Today’s Supreme Court decision on Insite opens the door for other injection facilities across the country and for expanding similar services in Vancouver, supporters said today.
“This is an incredible day,” said a tearful Liz Evans, the executive director of the Portland Hotel Society, following this morning’s unanimous ruling in favour of the facility. “It marks a giant victory for all of us.”
The ruling follows a long legal battle on behalf of operators to keep the facility open. Two previous B.C. court decisions have ruled in favour of the site.
“It feels like it’s been a really long time that we’ve been trying to explain to people who don’t know or don’t know how to care, that there’s better ways to embrace people living in our society with addictions than to cast them aside and to tell them they’re better off dead,” Evans told reporters.
Lawyer Joe Arvay, who represented plaintiffs Dean Wilson, Shelly Tomic and the Portland Hotel Society in the case, said the ruling is significant for other jurisdictions across Canada.
“The Supreme Court of Canada decision is on its face confined to Insite, but the decision has very great and important implications for there to be other supervised injection sites across Canada where the need is similar to Insite, and where the facility is operated in the same excellent manner that Insite has been operated,” he told reporters.
Operators of the facility say they have already received a lot of interest from across the country.
“I think you will see interest from public health colleagues across Canada who will do the necessary ground work to ensure they have the same kind of local support, need within their communities, and evidence that this may be a benefit to their population and may well apply for exemptions in their community,” said Patricia Daly, the chief medical health officer for Vancouver Coastal Health.
Evans said the decision also opens the door for the Portland Hotel Society to explore more treatment options. She noted they plan to meet with Vancouver Coastal Health to look at ways of expanding the service and looking at other potential sites.
HIV/AIDS expert Dr. Julio Montaner described Insite as a “beacon” internationally for management of intravenous drug addiction.
“I can see the day in the not too distant future where harm reduction would be embedded within our health care system as an ethical, necessary and mandated part of the support that we provide to individuals who are addicted, and I look forward to that,” he said.
Montaner said he can also foresee a day when drugs are dispensed at a facility like Insite.
“I had that discussion with the RCMP around the issue of Insite, and they actually expressed their concern that individuals who are under the supervised injection environment…are still injecting substances that are uncontrolled, and they actually have indicated to me that they would be a lot more comfortable if we would have fully medically supervised dispensing and supervision of the drugs,” he said. “This is a discussion that has to happen.”

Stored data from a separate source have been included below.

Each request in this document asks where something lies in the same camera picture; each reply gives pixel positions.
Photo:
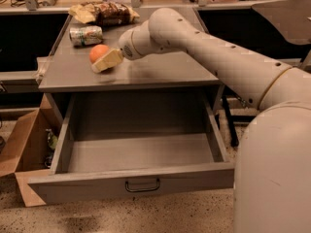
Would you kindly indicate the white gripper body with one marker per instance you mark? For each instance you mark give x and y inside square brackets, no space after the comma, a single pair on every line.
[126,48]

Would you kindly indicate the orange fruit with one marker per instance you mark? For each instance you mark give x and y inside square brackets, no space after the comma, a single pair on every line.
[97,51]

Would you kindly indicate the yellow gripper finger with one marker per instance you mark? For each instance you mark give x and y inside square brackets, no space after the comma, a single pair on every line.
[109,60]

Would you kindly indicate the green bottle in box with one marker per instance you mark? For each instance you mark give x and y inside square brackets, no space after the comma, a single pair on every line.
[51,139]

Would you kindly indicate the open grey top drawer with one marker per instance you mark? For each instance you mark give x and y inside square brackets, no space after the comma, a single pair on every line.
[108,138]

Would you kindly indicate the black drawer handle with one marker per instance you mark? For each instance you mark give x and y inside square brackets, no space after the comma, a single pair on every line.
[138,186]

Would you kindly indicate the black table frame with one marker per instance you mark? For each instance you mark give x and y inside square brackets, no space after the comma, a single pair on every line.
[232,121]

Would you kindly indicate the brown chip bag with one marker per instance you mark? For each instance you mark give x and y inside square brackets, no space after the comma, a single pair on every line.
[103,13]

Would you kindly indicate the brown cardboard box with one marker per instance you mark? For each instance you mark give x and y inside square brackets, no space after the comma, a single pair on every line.
[25,152]

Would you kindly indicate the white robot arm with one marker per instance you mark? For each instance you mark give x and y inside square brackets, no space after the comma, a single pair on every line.
[272,176]

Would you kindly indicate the green white soda can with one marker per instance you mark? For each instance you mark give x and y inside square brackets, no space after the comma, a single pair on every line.
[85,36]

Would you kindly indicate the grey cabinet with top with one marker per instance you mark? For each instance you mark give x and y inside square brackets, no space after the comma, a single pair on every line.
[70,70]

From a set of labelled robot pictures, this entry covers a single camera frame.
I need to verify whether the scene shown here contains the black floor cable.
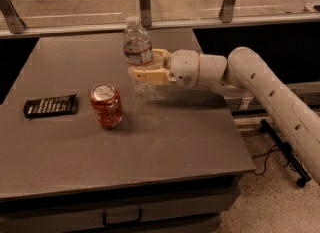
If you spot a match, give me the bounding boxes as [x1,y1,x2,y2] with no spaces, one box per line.
[252,141,311,177]

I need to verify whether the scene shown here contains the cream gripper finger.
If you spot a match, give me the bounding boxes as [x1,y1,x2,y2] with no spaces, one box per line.
[153,49,171,67]
[132,68,169,85]

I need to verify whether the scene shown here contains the right metal rail bracket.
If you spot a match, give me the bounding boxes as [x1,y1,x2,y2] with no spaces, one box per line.
[218,0,242,24]

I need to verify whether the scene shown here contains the left metal rail bracket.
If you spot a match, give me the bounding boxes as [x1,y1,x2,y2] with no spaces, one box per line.
[0,0,26,34]

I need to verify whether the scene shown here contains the black wheeled stand base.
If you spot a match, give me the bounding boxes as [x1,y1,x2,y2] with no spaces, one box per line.
[260,119,311,188]

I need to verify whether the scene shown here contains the grey table drawer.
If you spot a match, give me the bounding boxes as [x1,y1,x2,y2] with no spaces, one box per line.
[0,174,240,233]

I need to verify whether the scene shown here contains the black snack bar wrapper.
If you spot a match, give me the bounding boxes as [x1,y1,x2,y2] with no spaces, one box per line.
[23,94,78,119]

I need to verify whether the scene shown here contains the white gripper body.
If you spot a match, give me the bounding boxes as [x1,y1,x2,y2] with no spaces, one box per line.
[168,50,200,87]

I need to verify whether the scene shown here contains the middle metal rail bracket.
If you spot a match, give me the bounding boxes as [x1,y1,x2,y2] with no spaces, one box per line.
[139,0,152,27]

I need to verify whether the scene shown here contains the metal rail bracket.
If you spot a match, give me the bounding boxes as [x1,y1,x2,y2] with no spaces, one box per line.
[218,0,242,24]
[139,0,152,27]
[0,0,26,34]

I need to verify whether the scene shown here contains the red soda can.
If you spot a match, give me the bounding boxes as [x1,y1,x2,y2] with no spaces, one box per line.
[90,84,123,129]

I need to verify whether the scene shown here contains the black drawer handle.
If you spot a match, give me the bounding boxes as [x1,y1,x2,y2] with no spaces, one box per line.
[102,208,142,228]

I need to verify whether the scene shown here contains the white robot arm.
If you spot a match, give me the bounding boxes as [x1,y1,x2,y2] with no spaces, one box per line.
[128,47,320,182]

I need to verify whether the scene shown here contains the clear plastic water bottle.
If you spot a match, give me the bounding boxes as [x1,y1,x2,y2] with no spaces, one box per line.
[123,16,155,102]

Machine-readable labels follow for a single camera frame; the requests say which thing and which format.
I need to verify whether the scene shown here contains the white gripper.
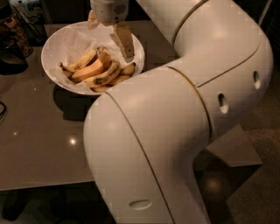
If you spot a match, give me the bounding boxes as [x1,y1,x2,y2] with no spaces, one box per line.
[87,0,135,59]

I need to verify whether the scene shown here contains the long spotted banana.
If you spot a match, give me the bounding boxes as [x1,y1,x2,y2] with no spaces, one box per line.
[84,59,121,88]

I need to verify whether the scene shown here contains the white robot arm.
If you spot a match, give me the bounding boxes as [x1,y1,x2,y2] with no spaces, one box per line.
[83,0,273,224]

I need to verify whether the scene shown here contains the large orange-yellow banana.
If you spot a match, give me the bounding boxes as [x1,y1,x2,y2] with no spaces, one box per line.
[71,47,111,83]

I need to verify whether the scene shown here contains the white bowl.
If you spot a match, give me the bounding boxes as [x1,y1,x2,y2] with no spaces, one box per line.
[40,20,146,97]

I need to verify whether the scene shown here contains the upper left spotted banana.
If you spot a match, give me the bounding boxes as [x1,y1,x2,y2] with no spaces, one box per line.
[59,50,97,73]

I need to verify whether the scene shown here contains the white paper bowl liner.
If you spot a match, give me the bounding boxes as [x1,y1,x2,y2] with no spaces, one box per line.
[47,24,143,94]

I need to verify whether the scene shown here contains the small right banana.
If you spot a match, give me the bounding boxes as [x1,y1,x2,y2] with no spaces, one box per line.
[120,62,136,76]

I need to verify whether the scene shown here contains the small banana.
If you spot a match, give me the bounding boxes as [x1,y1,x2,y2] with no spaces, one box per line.
[120,62,136,76]
[62,70,73,79]

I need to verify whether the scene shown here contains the lower right banana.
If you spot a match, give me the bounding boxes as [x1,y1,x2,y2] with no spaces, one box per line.
[108,75,130,87]

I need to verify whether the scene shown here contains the small left banana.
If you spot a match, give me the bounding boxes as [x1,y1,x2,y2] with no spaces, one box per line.
[62,70,73,79]

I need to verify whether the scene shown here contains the dark cabinet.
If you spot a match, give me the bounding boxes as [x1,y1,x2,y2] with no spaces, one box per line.
[39,0,150,24]

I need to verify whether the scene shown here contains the patterned brown jar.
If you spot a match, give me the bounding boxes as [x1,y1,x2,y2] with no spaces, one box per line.
[0,11,32,58]

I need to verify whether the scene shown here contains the black kettle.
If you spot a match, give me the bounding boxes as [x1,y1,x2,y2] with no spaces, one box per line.
[0,38,28,75]

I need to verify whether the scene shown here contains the black wire basket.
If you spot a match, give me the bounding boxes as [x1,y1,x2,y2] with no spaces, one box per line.
[21,14,47,46]

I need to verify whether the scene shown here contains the black cable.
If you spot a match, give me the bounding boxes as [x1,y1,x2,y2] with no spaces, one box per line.
[0,101,7,120]

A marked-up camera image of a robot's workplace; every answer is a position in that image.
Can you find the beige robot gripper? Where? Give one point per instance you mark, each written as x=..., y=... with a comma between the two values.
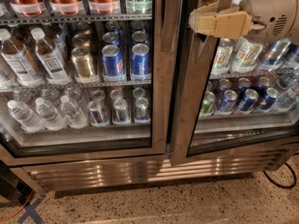
x=267, y=12

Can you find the glass fridge door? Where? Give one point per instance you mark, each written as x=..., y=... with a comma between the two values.
x=275, y=115
x=157, y=29

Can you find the stainless steel fridge base grille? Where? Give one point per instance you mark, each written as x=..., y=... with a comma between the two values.
x=95, y=174

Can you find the green white 7up can right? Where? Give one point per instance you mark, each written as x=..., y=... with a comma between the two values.
x=244, y=60

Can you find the green white 7up can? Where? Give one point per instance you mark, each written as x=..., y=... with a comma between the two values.
x=244, y=60
x=221, y=61

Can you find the green white 7up can left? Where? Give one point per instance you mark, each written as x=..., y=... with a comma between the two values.
x=221, y=61

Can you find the green can bottom shelf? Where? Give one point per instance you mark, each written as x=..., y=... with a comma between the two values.
x=207, y=104

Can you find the blue can bottom shelf left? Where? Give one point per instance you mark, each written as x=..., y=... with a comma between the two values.
x=226, y=103

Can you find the blue can shelf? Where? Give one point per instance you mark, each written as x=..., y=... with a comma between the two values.
x=226, y=103
x=247, y=100

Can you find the blue can bottom shelf right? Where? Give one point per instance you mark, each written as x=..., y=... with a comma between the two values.
x=247, y=100

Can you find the blue pepsi can front right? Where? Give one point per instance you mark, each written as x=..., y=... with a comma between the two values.
x=140, y=62

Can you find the blue pepsi can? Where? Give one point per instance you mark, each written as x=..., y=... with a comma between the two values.
x=140, y=62
x=114, y=70

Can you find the small energy drink can right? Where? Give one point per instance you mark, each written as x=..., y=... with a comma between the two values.
x=142, y=114

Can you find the small energy drink can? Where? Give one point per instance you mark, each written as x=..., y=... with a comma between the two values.
x=99, y=116
x=121, y=112
x=142, y=114

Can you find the blue pepsi can front left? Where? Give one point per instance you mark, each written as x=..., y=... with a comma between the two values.
x=114, y=70

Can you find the small energy drink can middle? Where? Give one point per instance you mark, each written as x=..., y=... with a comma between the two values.
x=121, y=112

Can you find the gold soda can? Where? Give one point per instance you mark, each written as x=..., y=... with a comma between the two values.
x=86, y=71

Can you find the small energy drink can left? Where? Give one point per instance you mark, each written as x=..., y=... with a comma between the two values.
x=99, y=116

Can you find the tea bottle white cap right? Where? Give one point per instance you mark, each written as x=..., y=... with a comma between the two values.
x=50, y=57

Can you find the tea bottle white cap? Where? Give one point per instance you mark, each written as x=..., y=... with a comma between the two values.
x=21, y=60
x=50, y=57

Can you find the water bottle right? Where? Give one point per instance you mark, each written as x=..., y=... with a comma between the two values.
x=75, y=117

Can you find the water bottle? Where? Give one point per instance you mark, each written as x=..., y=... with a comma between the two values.
x=27, y=118
x=52, y=118
x=75, y=117

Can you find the water bottle middle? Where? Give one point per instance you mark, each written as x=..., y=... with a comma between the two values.
x=52, y=118

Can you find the tea bottle white cap left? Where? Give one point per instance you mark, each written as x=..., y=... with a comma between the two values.
x=21, y=60

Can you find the water bottle left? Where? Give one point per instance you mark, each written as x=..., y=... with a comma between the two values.
x=27, y=118

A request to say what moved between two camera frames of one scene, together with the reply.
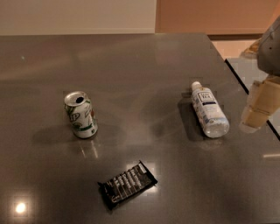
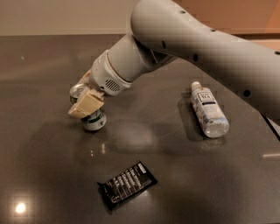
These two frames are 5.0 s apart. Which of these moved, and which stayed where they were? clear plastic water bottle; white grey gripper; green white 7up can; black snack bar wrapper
Moved: white grey gripper; green white 7up can
Stayed: black snack bar wrapper; clear plastic water bottle
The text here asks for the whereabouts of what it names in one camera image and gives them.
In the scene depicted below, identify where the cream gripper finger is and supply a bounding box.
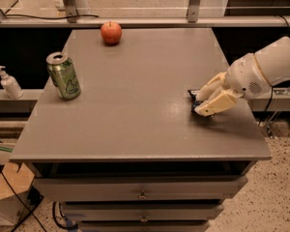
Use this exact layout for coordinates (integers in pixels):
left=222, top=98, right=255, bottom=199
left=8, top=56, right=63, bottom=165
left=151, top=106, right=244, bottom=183
left=193, top=88, right=243, bottom=117
left=196, top=72, right=228, bottom=102

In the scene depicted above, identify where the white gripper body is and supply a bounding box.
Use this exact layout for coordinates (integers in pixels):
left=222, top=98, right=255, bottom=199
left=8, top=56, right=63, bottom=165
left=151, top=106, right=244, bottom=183
left=225, top=53, right=271, bottom=100

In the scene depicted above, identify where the dark blue snack bar wrapper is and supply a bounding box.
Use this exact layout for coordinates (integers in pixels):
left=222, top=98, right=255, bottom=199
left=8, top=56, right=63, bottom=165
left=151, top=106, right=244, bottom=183
left=188, top=89, right=201, bottom=114

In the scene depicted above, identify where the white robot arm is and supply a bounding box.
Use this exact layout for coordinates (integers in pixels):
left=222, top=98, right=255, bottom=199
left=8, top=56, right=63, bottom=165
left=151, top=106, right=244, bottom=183
left=192, top=37, right=290, bottom=117

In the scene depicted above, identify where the grey drawer cabinet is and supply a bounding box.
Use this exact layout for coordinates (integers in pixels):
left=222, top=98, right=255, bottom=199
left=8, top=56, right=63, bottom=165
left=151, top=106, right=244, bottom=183
left=9, top=27, right=273, bottom=232

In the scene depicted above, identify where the red apple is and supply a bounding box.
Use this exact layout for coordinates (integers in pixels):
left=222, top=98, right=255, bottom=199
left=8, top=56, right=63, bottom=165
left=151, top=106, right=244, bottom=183
left=101, top=21, right=122, bottom=44

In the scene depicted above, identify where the green soda can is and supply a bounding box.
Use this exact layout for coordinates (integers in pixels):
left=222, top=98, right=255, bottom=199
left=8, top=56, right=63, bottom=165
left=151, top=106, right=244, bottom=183
left=46, top=52, right=81, bottom=101

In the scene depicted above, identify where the top grey drawer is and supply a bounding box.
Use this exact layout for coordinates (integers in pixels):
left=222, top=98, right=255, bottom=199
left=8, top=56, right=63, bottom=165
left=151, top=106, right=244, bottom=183
left=34, top=176, right=247, bottom=202

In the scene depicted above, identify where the grey drawer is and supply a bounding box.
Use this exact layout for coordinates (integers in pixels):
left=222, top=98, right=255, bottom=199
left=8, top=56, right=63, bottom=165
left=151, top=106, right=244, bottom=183
left=62, top=203, right=223, bottom=221
left=34, top=176, right=247, bottom=202
left=79, top=221, right=210, bottom=232

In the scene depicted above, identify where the middle grey drawer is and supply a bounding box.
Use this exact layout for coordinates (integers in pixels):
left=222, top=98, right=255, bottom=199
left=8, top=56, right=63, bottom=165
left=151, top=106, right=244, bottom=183
left=62, top=203, right=223, bottom=221

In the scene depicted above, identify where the bottom grey drawer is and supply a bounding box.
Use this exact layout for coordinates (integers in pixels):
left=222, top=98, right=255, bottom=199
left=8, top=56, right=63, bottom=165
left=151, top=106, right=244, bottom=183
left=79, top=221, right=210, bottom=232

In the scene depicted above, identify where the white pump bottle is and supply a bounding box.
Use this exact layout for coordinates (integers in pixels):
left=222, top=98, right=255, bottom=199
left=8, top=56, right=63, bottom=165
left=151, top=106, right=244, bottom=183
left=0, top=66, right=23, bottom=100

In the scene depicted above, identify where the cardboard box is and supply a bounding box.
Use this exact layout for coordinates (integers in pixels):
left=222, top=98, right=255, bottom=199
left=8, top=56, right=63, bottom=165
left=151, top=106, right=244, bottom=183
left=0, top=162, right=35, bottom=226

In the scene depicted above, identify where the right metal bracket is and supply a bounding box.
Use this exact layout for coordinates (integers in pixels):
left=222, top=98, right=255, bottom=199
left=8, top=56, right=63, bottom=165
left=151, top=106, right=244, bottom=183
left=187, top=0, right=201, bottom=22

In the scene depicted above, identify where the metal bracket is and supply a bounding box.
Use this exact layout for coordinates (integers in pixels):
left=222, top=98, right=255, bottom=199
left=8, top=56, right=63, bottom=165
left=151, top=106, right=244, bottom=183
left=187, top=0, right=201, bottom=22
left=63, top=0, right=78, bottom=23

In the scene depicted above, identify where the black cable on ledge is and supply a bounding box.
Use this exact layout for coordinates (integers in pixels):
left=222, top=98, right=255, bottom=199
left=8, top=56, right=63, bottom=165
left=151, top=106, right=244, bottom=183
left=3, top=14, right=101, bottom=20

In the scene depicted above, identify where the left metal bracket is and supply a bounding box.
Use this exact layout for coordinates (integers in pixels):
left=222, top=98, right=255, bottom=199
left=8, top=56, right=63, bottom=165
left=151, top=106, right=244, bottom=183
left=63, top=0, right=78, bottom=23

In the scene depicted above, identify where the black cable on floor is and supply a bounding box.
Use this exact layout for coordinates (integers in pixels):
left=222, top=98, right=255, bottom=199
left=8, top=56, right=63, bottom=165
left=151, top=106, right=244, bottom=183
left=0, top=133, right=49, bottom=232

“If you know what people are injecting, it would be much safer,” he added. “The evidence is there, it’s a question of when and how we’re going to be prepared to embrace it for implementation.”
The court’s decision also has implications for another facility in Vancouver, the Dr. Peter Centre, which administers supervised injection to HIV/AIDS patients as part of broader health care services. The Dr. Peter AIDS Foundation was one of about a dozen intervenors that spoke in support of Insite at the Supreme Court.
Maxine Davis, the executive director of the centre, said the decision gave clear direction to the federal minister of health that exemptions need to be made possible for other entities where there are similar benefits to the community.
With regard to future applications, the Supreme Court ruled that: "Where, as here, a supervised injection site will decrease the risk of death and disease, and there is little or no evidence that it will have a negative impact on public safety, the Minister should generally grant an exemption."
“For the Dr. Peter Centre it certainly is very, very reassuring that what we are doing…is consistent with the direction of the court – that supervised injection should be available to more injection drug users than those who just use Insite,” Davis told the Straight.
She added the centre’s model of supervised injection integrated with health care is “of a lot of interest” to other towns and cities across the country. While the facility has not operated under the same exemption from federal drug laws as Insite, Davis said they will explore that option.
Today’s Supreme Court decision was received by a large crowd outside the supervised injection facility this morning to celebrate the decision.
Evans later thanked supporters, drug users at the facility, community members and the groups that intervened in the court case from across the country, and called Insite a “symbol of systemic change”.
“It welcomes people who are broken, it allows all of us to heal together, and today we can celebrate a victory that allows us to continue this work and move forward into the future, expanding treatment options for people for whom Insite is really only just a beginning,” she said to loud cheers from supporters.